The Florida Tech Panthers are the athletic teams that represent the Florida Institute of Technology, located in Melbourne, Florida, in intercollegiate athletics at the Division II level of National Collegiate Athletic Association (NCAA), competing in the Sunshine State Conference. Sports currently offered by the program include baseball, softball, women's volleyball, men's and women's basketball, men's and women's lacrosse, men's and women's soccer, men's and women's swimming.

Due to financial difficulties, the women's golf as well as both the men's and women's tennis programs were canceled in the spring of 2019. The men's football program was also canceled in the spring of 2020. Other sports formerly offered by the program include men's golf, men's and women's cross country, men's and women's rowing, and men's and women's track field (both indoor and outdoor).

Varsity sports

Baseball
Florida Tech has had 9 Major League Baseball Draft selections since the draft began in 1965.

Basketball

Florida Tech's basketball teams competes in the Sunshine State Conference.
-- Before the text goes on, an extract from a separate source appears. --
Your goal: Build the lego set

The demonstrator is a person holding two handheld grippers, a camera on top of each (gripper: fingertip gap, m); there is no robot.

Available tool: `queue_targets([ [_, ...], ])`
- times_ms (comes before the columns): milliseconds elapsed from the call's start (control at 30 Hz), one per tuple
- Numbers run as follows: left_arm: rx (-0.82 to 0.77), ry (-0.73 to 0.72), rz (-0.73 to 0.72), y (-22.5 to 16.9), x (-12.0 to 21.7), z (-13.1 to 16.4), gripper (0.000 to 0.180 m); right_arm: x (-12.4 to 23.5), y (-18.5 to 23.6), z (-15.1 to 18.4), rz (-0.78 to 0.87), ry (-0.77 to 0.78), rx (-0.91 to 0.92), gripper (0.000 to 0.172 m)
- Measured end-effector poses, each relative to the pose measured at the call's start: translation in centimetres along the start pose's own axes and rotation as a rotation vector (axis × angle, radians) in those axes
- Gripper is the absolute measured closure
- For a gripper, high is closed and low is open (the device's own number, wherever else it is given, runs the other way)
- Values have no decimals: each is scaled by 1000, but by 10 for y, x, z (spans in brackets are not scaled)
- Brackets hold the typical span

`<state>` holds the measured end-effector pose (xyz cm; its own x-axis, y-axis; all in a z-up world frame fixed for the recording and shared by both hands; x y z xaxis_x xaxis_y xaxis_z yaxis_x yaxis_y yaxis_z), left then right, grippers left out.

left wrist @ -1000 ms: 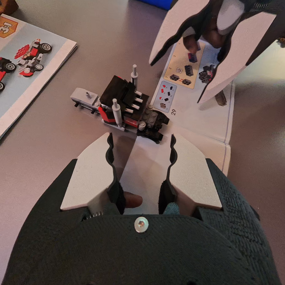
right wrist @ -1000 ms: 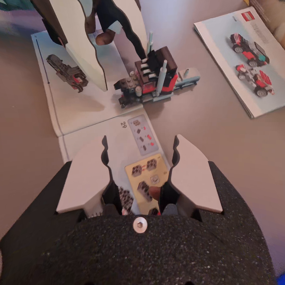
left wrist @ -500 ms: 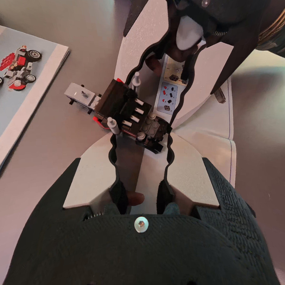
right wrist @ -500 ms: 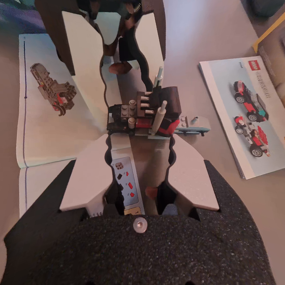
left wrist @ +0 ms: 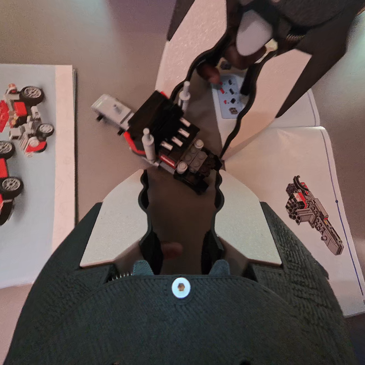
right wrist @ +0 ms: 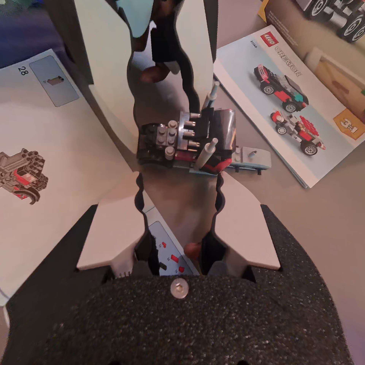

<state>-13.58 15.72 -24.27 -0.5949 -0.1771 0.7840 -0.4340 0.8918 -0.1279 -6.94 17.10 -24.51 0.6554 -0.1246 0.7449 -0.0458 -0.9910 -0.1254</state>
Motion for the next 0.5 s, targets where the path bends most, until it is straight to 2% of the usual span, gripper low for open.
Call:
queue_targets([
  [133, 101, -17, -191, 10, 18, 3, 112, 22, 4, 8, -46, -13, -93, 96],
  [200, 176, -68, -355, 11, 31, 1, 111, 42, 14, 18, -53, -17, -124, 91],
  [267, 282, -134, -514, 3, 43, -3, 110, 62, 22, 28, 0, -73, -123, 79],
  [367, 281, -198, -533, -43, 41, -11, 107, 101, 21, 39, 57, -181, -171, 79],
  [500, 163, -232, -465, -104, 14, -25, 108, 147, -15, 93, 292, -48, -392, 83],
])
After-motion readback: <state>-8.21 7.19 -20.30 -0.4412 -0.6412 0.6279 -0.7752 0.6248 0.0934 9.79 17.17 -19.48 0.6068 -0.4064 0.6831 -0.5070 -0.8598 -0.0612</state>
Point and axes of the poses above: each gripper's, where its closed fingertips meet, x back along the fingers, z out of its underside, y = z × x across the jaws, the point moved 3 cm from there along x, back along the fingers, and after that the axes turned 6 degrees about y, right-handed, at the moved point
They compete in a very competitive NCAA DII Conference with schools like Florida Southern that have won National Championships. Due to this Florida Tech occasionally plays higher caliber Florida D1 Schools such as Florida State, Florida Gulf Coast, and Florida Atlantic University. In 2011–12 the Men's team would win the SSC Regular Season Championship with a record of 21–5 (12–4 SSC) and reach the NCAA Men's Division II Basketball Tournament, where they would advance to the second round of the South Regional . That year they would play two DI schools University of Alabama at Birmingham and University of Central Florida, losing to both.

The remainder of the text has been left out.